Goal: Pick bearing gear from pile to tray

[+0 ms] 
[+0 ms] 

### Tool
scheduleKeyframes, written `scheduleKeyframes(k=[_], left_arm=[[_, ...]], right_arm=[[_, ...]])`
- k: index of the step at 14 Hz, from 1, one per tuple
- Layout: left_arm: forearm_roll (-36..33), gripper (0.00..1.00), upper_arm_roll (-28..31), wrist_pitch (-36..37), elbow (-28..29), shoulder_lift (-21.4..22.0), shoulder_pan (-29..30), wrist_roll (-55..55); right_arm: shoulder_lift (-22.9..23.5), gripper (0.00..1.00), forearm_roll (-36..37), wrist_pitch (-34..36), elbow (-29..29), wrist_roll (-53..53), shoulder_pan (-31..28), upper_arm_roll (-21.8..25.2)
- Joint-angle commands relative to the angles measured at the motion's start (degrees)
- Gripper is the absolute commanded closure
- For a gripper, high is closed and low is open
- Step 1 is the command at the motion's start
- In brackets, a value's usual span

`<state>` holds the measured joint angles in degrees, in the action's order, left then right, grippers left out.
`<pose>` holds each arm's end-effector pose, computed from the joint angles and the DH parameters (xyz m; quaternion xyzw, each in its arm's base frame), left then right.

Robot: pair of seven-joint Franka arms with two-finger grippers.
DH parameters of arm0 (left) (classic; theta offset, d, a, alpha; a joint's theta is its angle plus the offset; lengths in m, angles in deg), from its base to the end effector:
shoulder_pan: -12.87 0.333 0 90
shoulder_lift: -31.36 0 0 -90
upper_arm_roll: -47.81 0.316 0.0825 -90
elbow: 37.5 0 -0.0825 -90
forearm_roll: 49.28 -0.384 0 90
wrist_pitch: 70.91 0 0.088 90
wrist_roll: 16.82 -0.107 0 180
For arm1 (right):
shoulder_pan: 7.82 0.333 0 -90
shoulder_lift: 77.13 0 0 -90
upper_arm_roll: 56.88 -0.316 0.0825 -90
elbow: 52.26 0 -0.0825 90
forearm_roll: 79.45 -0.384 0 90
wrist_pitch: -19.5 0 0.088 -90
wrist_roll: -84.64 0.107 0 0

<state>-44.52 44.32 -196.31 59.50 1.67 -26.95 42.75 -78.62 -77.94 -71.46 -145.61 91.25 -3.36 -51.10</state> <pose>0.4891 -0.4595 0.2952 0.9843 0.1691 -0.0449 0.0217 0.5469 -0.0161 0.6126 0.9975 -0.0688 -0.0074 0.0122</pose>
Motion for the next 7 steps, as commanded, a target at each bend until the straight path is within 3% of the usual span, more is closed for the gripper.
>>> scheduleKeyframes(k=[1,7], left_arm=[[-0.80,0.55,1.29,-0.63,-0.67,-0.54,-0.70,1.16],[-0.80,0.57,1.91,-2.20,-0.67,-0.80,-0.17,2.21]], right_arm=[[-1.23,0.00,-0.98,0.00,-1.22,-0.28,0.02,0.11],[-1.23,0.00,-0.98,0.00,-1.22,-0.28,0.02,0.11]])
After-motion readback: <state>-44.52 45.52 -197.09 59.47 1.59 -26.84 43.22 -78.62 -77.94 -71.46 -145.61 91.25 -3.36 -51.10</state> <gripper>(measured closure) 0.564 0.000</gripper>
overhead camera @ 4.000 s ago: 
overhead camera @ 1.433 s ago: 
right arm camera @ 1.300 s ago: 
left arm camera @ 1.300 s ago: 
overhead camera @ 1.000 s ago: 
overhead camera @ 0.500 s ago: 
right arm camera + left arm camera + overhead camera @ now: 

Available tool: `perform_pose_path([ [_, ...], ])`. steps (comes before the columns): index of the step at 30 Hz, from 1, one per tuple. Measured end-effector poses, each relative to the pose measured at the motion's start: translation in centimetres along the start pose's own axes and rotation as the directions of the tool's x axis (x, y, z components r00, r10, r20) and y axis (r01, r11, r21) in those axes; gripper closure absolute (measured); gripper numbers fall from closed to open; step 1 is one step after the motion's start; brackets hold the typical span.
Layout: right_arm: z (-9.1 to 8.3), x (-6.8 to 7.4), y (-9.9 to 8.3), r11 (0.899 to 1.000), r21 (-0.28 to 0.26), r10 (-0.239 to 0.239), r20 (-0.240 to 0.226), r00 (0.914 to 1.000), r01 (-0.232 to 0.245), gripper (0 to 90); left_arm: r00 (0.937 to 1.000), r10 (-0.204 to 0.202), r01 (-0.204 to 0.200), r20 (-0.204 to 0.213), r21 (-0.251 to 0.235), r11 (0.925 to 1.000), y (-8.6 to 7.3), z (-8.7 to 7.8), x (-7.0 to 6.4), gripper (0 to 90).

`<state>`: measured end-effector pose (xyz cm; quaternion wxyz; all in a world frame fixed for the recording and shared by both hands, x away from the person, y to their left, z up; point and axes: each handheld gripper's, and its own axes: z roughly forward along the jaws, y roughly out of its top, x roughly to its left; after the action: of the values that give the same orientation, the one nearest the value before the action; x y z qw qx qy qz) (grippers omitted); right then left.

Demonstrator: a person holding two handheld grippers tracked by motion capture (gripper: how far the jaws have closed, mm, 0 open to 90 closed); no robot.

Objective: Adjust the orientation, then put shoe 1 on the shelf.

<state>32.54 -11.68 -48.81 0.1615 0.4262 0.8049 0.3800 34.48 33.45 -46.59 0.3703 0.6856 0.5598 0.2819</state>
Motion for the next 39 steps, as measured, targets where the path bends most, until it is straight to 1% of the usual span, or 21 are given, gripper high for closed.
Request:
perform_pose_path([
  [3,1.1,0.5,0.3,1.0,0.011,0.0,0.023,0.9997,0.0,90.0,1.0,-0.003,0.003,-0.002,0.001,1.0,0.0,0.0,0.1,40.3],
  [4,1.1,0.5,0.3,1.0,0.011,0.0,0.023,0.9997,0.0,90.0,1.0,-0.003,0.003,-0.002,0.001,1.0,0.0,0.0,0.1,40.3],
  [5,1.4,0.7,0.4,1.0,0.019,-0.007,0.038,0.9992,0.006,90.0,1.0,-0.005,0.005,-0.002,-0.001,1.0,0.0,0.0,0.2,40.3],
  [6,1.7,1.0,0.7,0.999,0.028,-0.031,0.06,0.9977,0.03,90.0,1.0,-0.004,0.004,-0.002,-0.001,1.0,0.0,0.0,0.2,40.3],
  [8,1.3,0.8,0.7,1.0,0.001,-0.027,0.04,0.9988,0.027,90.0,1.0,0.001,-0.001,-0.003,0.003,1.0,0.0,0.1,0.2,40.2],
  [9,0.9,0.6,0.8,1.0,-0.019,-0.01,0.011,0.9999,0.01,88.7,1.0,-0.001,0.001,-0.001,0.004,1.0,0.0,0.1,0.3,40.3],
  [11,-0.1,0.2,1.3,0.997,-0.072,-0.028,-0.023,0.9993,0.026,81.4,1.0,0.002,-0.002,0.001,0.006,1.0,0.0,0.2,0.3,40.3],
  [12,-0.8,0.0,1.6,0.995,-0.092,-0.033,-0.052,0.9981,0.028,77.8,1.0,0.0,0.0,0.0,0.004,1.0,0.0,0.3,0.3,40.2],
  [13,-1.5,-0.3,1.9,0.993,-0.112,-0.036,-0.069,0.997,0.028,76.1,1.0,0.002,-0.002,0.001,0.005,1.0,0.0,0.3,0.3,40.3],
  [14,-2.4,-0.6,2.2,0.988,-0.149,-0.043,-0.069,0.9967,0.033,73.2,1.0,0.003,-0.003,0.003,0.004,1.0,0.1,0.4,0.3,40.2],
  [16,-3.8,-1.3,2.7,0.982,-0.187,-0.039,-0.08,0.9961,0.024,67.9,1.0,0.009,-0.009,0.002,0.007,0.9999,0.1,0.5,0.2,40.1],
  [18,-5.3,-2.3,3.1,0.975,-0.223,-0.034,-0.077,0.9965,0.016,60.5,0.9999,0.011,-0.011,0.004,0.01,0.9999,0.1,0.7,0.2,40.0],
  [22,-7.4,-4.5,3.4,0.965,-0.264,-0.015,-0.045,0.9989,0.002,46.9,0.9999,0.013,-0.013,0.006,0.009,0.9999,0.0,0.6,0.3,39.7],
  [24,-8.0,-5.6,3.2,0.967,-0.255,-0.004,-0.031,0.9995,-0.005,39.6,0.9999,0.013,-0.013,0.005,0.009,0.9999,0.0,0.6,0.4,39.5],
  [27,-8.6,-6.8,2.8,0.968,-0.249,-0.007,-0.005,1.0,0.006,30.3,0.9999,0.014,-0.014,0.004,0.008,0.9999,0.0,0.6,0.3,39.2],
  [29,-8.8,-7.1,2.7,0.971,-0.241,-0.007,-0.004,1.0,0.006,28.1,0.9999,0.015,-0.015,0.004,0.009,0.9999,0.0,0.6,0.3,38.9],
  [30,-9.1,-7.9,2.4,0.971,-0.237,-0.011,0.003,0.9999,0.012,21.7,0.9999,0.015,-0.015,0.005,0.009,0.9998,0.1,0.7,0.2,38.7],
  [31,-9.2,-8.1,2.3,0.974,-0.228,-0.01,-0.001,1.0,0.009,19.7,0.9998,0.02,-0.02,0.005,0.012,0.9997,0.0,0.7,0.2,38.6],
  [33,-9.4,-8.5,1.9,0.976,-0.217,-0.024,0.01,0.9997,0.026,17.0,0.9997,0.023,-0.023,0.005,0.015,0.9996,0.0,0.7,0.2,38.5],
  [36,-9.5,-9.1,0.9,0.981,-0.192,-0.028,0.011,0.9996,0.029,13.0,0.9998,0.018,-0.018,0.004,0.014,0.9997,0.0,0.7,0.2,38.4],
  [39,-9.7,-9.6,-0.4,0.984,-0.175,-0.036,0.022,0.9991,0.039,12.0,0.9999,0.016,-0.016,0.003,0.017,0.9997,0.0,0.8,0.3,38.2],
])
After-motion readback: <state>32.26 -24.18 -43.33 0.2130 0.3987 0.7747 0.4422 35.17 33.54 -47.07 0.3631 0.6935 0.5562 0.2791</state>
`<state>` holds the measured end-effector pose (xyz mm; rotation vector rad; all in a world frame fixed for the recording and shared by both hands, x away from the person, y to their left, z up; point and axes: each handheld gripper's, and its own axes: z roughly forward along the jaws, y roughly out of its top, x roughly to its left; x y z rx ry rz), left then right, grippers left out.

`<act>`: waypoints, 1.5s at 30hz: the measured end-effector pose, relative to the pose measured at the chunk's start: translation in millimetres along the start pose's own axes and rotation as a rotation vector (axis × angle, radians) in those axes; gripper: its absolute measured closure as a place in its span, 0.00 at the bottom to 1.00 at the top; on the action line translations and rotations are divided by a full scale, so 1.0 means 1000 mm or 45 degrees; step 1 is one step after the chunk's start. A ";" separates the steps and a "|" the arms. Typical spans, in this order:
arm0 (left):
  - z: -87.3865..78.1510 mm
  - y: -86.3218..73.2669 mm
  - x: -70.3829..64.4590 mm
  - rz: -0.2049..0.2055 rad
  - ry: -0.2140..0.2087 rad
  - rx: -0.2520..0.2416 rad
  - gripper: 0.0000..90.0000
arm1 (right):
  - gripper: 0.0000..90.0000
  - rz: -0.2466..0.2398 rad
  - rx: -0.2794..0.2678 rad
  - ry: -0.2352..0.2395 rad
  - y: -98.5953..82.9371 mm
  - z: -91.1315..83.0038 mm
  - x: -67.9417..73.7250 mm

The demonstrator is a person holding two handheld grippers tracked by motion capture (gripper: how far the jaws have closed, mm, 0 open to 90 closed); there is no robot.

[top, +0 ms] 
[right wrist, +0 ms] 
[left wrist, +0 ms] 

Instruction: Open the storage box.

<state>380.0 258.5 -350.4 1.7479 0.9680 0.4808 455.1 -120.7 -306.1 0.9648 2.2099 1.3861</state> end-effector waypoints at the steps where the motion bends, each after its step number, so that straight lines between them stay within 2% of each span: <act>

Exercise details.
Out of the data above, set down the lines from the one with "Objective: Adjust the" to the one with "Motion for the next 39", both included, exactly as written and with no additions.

Output for this task.
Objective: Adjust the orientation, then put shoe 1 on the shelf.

<state>32.54 -11.68 -48.81 0.1615 0.4262 0.8049 0.3800 34.48 33.45 -46.59 0.3703 0.6856 0.5598 0.2819</state>
Motion for the next 39 steps, as measured, targets where the path bends most, until it is straight to 1% of the usual span, or 21 are given, gripper high for closed.

This exercise is now complete.